List the benefits of installing solar panels.
Answer:

• Can produce electricity required for homes.
• Can reduce environmental pollution.
• Transmission and distribution losses are minimised as electricity is generated at the place of consumption.

It is understood that atmospheric pollution is reduced when solar panels are used. We know that the quantity of greenhouse gases in the atmosphere is increasing daily. An increase in such gases cause global warming, resulting in climate change. Each of our interventions in this matter is very important. Global warming can be reduced by reducing the production of major greenhouse gases like carbon dioxide, methane etc. We need activities that can reduce the quantity of carbon and carbon compounds emitted by individuals, organisations, and products.

Question 41.
What can be done to reduce carbon footprint?
Answer:

• Reduce domestic energy consumption.
• Avoid wasting food.
• Use public transport.
• Reduce waste by utilising reusable products.
• Educate society about reducing carbon footprint.
• Perform energy consuming activities in an energy saving manner.

Question 42.
Prepare a seminar paper on how to reduce individual carbon footprint and present it in class.
Answer:
An example is given below.
Introduction
One of the most significant issues our world is facing now is climate change. It is mostly brought on by gases like carbon dioxide that are emitted into the atmosphere as a result of things like using electricity, driving a car, and creating garbage. These gases raise Earth’s temperature by trapping heat in the atmosphere, which can result in hazardous weather and environmental changes. Every individual’s, everyday activities add to this issue, and their carbon footprint is the overall quantity of greenhouse gases they create. Lowering carbon footprint helps in slowing down climate change and thus helps in preserving the earth for future generations, so lowering it is cmcial. We may take action to lessen our carbon footprint by being aware of its origins.

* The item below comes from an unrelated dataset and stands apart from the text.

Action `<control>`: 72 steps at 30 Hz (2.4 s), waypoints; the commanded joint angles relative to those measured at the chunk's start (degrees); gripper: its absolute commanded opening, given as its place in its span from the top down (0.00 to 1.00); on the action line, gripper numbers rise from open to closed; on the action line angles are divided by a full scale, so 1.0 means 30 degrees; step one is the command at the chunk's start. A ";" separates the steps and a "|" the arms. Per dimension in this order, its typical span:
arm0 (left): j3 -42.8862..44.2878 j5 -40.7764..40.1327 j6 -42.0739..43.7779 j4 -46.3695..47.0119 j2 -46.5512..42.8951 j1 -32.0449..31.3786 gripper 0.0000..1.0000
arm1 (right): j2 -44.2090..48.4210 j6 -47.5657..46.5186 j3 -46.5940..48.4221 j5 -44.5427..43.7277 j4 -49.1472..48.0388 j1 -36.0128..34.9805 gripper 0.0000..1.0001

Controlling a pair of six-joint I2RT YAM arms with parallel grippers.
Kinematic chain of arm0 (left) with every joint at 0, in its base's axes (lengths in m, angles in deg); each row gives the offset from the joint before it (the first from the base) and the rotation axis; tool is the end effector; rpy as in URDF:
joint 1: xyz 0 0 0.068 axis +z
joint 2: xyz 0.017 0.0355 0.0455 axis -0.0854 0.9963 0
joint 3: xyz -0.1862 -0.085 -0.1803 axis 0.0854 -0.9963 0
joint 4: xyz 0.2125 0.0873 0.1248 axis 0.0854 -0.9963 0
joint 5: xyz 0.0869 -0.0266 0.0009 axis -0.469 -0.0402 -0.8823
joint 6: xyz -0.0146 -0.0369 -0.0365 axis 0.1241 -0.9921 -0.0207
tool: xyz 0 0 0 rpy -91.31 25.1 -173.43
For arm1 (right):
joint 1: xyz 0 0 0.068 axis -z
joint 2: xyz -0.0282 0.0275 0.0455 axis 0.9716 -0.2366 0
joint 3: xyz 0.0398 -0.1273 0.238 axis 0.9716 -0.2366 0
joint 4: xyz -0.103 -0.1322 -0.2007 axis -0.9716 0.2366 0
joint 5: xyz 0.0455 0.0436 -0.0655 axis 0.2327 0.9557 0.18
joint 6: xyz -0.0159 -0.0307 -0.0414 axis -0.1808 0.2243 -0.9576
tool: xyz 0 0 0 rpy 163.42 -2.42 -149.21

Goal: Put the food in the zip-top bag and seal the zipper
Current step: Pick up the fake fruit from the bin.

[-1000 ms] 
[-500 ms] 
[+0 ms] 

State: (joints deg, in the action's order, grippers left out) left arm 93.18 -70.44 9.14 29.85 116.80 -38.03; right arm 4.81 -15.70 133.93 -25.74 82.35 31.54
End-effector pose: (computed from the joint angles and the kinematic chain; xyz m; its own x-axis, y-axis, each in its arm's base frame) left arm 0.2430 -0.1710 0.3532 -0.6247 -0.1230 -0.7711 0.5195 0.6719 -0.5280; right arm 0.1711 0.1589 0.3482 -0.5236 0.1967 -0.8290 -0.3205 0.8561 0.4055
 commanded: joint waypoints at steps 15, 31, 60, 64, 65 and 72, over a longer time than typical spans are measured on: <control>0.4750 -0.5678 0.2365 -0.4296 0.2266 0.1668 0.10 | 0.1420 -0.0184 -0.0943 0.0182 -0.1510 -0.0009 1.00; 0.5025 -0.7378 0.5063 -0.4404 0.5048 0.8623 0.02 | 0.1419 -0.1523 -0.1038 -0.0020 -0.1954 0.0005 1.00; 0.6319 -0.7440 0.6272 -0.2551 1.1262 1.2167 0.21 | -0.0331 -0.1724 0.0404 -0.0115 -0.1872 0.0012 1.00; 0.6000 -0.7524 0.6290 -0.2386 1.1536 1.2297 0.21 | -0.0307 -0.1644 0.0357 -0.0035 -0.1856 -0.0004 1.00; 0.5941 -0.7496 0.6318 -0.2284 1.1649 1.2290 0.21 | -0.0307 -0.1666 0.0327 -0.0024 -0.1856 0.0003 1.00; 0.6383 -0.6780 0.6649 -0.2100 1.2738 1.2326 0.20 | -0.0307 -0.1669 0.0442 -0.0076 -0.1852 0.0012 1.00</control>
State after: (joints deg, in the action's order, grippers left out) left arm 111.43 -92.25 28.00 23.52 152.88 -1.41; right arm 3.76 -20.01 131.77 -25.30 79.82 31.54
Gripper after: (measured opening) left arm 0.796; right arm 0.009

Methods for Lowering Carbon Footprint

• Conserve energy at home-When not in use, turn off fans, lights, and electrical equipment. Reduce the amount of electricity you use by using energy-efficient appliances and bulbs.
• Choose for greener transportation-Whenever feasible, take public transportation, walk, or cycling instead of driving a car. Carpooling with friends or travel mates reduces emissions as well. It is even better to use electric or fuel- efficient vehicles.
• Reducing, reusing, and recycling-Reduce the use of plastic bags and bottles. Use reusable bags and bottles instead of single-use plastics. Recycling glass, plastic, and paper contributes to a decrease in pollution and waste.
• Conserve water-As you brush your teeth, turn off the faucets and promptly address any leaks. Conserving water also reduces the energy required for water treatment.
• Encourage environmentally friendly products- Purchase goods that are manufactured sustainably and with less packaging. More green activities are encouraged when businesses that care about the environment are supported.
• Raise awareness-Discuss with loved ones the significance of lowering carbon footprints. To have a greater influence, join or form school-based environmental organizations.

Conclusion
It is not very easy to reduce carbon footprint, yet when many people make minor changes in their daily lives, the impact may be significant. Each of us may contribute to protecting the planet by minimizing trash, eating sensibly, adopting more environmentally friendly transportation, conserving energy, and raising awareness. Together we can make the planet a better and cleaner place to live.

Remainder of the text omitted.